American writer (born 1967)

Adam Johnson (born July 12, 1967) is an American novelist and short story writer. He won the Pulitzer Prize for his 2012 novel, The Orphan Master's Son, and the National Book Award for his 2015 story collection Fortune Smiles. He is also a professor of English at Stanford University with a focus on creative writing.

==Early life==
Johnson was born in South Dakota and is an enrolled member of the Cheyenne River Sioux Tribe. He was raised in Tempe, Arizona, and attended Marcos de Niza High School.

==Education==
Johnson earned a BA in Journalism from Arizona State University in 1992, though he studied principally with the fiction writer Ron Carlson. He earned an MFA from the writing program at McNeese State University in 1996, where he studied with Robert Olen Butler and John Wood. In 2001, he earned a PhD in English from Florida State University. Janet Burroway directed his dissertation.

==Career==
Johnson is currently a San Francisco writer and professor in creative writing at Stanford University. He founded the Stanford Graphic Novel Project and was named "one of the nation's most influential and imaginative college professors" by Playboy magazine and "one of the most impressive professors at Stanford" by Business Insider.

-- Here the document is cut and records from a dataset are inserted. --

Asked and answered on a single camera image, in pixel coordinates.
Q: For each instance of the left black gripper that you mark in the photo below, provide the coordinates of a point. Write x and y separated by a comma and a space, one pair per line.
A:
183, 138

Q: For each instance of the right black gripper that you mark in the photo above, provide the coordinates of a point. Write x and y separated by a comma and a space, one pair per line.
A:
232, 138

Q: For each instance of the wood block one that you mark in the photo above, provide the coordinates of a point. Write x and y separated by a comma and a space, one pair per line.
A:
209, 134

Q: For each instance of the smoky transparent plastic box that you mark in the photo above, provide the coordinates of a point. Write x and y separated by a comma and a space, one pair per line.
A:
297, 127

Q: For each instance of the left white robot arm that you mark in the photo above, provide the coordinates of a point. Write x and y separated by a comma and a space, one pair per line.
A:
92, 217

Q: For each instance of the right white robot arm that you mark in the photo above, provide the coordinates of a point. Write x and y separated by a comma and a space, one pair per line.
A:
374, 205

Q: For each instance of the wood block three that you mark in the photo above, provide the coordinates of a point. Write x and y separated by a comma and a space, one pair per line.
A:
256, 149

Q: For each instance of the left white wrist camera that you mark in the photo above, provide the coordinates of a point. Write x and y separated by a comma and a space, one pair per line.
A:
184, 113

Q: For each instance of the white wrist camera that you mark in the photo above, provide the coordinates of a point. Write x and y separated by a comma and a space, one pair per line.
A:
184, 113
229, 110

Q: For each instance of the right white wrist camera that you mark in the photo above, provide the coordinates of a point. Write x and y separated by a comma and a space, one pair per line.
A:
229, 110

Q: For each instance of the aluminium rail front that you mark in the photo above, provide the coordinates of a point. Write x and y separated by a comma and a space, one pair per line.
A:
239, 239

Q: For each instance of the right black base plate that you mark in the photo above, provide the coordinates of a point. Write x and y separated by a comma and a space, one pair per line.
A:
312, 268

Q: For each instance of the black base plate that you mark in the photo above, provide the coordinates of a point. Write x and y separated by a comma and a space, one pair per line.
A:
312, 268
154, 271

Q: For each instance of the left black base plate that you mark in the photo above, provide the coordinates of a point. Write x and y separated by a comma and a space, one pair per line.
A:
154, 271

Johnson is the author of the novel The Orphan Master's Son (2012), which Michiko Kakutani, writing in The New York Times, called, "a daring and remarkable novel, a novel that not only opens a frightening window on the mysterious kingdom of North Korea, but one that also excavates the very meaning of love and sacrifice." Johnson's interest in the topic arose from his sensitivity to the language of propaganda, wherever it occurs.
Johnson also wrote the short-story collections Emporium and Fortune Smiles and the novel Parasites Like Us, which won a California Book Award in 2003. His work has been published in Esquire, Harper's Magazine, Tin House, and The Paris Review, as well as Best New American Voices and The Best American Short Stories. Recently, his short story "George Orwell was a Friend of Mine" was published by 21st Editions in The Janus Turn with photographs in platinum by George A. Tice.

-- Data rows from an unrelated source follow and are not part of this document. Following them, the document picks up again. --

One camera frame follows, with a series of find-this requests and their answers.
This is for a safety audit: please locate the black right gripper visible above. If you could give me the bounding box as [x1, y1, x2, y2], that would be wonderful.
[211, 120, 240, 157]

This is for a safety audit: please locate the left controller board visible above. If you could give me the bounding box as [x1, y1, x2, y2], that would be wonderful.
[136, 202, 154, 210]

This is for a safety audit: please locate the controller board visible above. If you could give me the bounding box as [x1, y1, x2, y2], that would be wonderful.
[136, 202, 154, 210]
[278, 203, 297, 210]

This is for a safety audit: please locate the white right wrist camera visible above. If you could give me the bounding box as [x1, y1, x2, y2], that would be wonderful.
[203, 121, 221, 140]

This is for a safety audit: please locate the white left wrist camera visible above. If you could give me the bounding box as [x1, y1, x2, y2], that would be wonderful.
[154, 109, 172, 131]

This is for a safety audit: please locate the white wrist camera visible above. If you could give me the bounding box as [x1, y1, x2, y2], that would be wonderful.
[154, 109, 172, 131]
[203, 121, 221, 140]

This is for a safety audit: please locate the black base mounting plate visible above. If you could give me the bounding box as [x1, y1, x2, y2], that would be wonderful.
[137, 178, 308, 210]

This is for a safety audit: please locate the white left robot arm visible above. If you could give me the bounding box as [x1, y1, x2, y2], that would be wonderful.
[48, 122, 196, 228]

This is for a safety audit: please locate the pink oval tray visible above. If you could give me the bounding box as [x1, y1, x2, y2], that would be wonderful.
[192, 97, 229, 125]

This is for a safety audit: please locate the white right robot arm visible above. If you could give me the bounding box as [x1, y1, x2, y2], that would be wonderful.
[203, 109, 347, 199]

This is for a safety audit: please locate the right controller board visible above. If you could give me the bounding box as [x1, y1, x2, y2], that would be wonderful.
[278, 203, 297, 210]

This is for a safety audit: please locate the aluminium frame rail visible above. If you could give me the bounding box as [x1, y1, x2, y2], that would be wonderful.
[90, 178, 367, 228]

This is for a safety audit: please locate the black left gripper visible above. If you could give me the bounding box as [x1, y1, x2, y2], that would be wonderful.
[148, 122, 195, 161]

Johnson's work focuses on characters at the edge of society for whom isolation and disconnection are nearly permanent conditions. Michiko Kakutani described the central theme running through his tales as "a melancholy melody of longing and loss: a Salingeresque sense of adolescent alienation and confusion, combined with an acute awareness of the randomness of life and the difficulty of making and sustaining connections."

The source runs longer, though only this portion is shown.